Word Flow is a fully customizable, super fast, swipe-to-text keyboard that allows iOS users to type easily and efficiently with one hand. A Microsoft Garage project, it’s meant in part to familiarize iPhone users with the Redmond company’s software.
For years, many Android keyboards have had swipe-to-text capability. While the technology itself is not new, Word Flow’s accuracy, predictive power, and Arc mode set it apart. Best of all, the Word Flow app makes the technology accessible to iOS for free.
An avid iPhone user myself, I was initially hesitant about using Word Flow, but the more I’ve used it, the more I like it. In the app itself, you can select various keyboard themes, and track your texting speed and progress. Just follow the step-by-step instructions the app provides and the keyboard becomes as easy to access as your emojis.
The sleek and futuristic themes will draw you in, but the new style of texting takes some getting used to. I don’t mean to brag, but my two-thumb texting prowess is unparalleled. I can text as fast as I can type, and in a fit of rage I can probably text even faster. But once I transitioned to one-finger swipe texting, my average words per minute drastically took a hit. Frustrated but persistent, I decided to keep at it for at least three days. Eventually my texting speed increased and muscle memory made it feel natural.
Word Flow will learn your swiping style. It will adjust to your commonly used phrases, and predict your word of choice with surprising accuracy. I wasn’t able to truly witness Word Flow’s full potential until a friend who’d been swipe-texting for years gave me a lesson. I couldn’t believe how fast she texted with just one finger. There was also something inherently cool about it. It also makes things easier when you’re trying to text while carrying a bag of groceries. My friend’s expert one-finger texting was more than comparable to my two finger texting. Admittedly, she made my one-finger traditional method of texting look like 3G to her LTE.

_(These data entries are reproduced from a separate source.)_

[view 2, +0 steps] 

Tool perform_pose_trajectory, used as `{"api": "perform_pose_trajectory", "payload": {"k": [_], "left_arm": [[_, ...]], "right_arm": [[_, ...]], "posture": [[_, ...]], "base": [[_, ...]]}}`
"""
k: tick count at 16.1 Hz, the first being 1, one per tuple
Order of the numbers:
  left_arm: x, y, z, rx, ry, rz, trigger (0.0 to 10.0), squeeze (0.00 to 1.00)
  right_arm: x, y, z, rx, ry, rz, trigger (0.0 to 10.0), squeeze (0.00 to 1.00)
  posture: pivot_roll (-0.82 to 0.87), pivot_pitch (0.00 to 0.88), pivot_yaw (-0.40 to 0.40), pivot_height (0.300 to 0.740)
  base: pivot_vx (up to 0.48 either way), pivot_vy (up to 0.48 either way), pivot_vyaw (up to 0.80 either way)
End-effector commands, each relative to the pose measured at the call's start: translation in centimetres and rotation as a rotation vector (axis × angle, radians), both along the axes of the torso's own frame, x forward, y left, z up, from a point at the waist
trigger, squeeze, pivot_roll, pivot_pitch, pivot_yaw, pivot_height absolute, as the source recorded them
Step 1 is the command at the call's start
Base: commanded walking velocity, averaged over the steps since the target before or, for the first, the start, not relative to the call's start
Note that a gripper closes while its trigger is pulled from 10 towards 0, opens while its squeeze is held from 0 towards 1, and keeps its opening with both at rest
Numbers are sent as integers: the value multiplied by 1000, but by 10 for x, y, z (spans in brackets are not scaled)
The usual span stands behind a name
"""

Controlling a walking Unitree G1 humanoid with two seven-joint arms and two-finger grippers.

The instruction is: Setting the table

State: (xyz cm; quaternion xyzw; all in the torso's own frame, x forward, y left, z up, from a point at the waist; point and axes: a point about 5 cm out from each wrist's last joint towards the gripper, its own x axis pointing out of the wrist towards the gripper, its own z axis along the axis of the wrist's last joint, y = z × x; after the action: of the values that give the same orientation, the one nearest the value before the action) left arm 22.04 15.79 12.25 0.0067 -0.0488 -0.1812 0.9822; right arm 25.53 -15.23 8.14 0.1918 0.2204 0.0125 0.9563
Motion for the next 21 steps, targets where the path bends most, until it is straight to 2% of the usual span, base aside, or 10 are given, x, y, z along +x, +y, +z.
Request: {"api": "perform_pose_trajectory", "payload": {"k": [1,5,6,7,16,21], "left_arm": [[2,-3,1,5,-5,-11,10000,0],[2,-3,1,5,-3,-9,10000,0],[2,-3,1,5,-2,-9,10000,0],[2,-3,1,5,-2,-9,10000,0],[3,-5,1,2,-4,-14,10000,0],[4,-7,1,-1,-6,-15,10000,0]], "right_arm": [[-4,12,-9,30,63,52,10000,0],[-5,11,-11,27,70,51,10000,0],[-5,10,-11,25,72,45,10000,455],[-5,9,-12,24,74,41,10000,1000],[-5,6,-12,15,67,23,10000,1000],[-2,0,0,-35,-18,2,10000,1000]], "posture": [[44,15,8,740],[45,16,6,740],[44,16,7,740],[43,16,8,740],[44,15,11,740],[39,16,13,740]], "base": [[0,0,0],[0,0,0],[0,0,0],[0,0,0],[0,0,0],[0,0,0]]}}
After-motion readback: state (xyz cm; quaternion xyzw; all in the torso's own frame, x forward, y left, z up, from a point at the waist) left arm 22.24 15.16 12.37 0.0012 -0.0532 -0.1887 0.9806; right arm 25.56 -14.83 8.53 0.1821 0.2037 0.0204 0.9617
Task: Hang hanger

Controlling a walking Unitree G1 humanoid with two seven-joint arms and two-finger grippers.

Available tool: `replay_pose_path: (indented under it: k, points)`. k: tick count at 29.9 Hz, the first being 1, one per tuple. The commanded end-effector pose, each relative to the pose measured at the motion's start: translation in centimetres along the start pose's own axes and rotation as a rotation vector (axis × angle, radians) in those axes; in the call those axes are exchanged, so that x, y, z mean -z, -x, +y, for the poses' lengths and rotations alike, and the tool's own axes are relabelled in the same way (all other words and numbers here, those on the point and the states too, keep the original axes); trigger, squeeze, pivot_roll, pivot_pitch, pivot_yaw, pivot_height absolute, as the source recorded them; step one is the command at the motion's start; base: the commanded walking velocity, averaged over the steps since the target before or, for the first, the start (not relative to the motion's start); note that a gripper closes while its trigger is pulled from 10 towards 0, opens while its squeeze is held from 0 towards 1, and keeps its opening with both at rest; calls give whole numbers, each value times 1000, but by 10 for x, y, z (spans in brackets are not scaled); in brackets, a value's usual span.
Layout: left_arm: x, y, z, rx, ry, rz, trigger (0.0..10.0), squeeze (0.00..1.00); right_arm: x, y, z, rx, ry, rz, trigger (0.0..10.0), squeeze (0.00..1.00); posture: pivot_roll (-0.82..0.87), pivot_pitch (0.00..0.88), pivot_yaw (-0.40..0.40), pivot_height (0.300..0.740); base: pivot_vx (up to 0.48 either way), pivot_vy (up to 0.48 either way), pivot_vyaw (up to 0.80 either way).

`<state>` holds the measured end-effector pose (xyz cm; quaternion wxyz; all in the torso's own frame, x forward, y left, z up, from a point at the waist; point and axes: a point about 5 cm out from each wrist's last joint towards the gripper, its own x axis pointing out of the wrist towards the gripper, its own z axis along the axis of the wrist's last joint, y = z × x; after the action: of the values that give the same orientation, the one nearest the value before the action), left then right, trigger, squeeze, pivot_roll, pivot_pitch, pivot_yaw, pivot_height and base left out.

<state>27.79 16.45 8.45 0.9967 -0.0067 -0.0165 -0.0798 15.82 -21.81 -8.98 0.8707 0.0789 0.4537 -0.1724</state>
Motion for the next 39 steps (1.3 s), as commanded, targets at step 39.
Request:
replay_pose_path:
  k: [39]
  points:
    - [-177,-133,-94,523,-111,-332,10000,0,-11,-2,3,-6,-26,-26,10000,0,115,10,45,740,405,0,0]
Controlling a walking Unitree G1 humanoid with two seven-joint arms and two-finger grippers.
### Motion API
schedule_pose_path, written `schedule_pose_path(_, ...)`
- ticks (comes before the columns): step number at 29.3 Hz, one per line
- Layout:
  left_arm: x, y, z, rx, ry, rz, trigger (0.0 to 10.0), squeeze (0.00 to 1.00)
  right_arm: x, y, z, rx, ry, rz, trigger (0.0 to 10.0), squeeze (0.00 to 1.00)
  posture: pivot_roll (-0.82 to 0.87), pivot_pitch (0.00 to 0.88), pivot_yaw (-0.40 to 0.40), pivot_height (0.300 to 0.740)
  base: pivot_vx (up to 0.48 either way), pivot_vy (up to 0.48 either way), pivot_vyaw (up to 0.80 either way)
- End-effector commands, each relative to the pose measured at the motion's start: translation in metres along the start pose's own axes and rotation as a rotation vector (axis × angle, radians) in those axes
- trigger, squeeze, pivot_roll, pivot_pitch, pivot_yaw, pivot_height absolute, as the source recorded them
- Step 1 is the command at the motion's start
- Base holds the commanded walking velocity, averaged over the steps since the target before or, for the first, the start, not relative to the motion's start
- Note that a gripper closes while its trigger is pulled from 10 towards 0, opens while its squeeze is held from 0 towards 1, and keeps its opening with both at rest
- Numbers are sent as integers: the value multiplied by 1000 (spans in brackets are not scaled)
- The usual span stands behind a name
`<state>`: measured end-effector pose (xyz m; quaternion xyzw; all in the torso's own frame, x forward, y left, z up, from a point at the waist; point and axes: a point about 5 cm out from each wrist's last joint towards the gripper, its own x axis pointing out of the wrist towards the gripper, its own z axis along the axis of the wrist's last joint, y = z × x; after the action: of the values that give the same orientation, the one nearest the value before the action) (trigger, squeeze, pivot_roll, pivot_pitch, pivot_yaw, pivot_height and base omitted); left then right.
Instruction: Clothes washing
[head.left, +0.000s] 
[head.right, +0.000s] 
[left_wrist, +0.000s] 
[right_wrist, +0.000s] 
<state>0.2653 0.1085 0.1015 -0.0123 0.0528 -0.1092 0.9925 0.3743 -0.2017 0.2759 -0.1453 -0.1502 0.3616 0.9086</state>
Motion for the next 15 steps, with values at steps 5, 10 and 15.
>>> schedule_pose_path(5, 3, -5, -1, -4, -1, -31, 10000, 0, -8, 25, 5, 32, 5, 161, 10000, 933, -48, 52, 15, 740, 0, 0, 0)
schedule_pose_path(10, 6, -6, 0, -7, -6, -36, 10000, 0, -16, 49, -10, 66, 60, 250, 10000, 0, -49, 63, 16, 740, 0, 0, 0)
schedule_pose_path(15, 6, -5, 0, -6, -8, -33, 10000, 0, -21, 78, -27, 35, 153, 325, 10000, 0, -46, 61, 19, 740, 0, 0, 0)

When communicating with peers, people tend to use more unsavory language; frequently over text. I found it initially infuriating when the words “duck” and “shot” repeatedly interrupted my flow. I worried the app would refuse to except my foul language. If it came down to it, I would delete the app before I changed my ways. However, after ample correction, Word Flow got with the program. The speed with which Word Flow learned my eccentric writing style, and adjusted to it, impressed me. I now enjoy using the keyboard and three days later I was still using it.
Finally, what sets Word Flow apart is its Arc mode. With a simple swipe, the entire keyboard shifts either to the right or left and curves accordingly, putting every key within reach. No doubt Donald Trump would benefit from such an advance in technology. Fortunately, I don’t have that problem, so I don’t rely on this feature. It could certainly come in handy though.
There is one thing I don’t like about the keyboard. If you decide not to swipe-text, a small animated ripple effect occurs after you press every key. It’s visually distracting and causes you to make more mistakes. In my opinion, the standard iPhone keyboard is much better when it comes to traditional tap-texting.
If you are an iPhone user, the app is certainly worth giving a try. Just keep in mind that practice makes perfect, and you may struggle at first. I am most comfortable with traditional texting, and although I would improve over time, I think I’m going to stick to my ways. Even though my friend was competitive with her expert swipe texting, she wasn’t able to defeat my lightning thumbs when it came to overall speed and accuracy. Nonetheless, Word Flow impressed me, and it may be the secret to your texting success.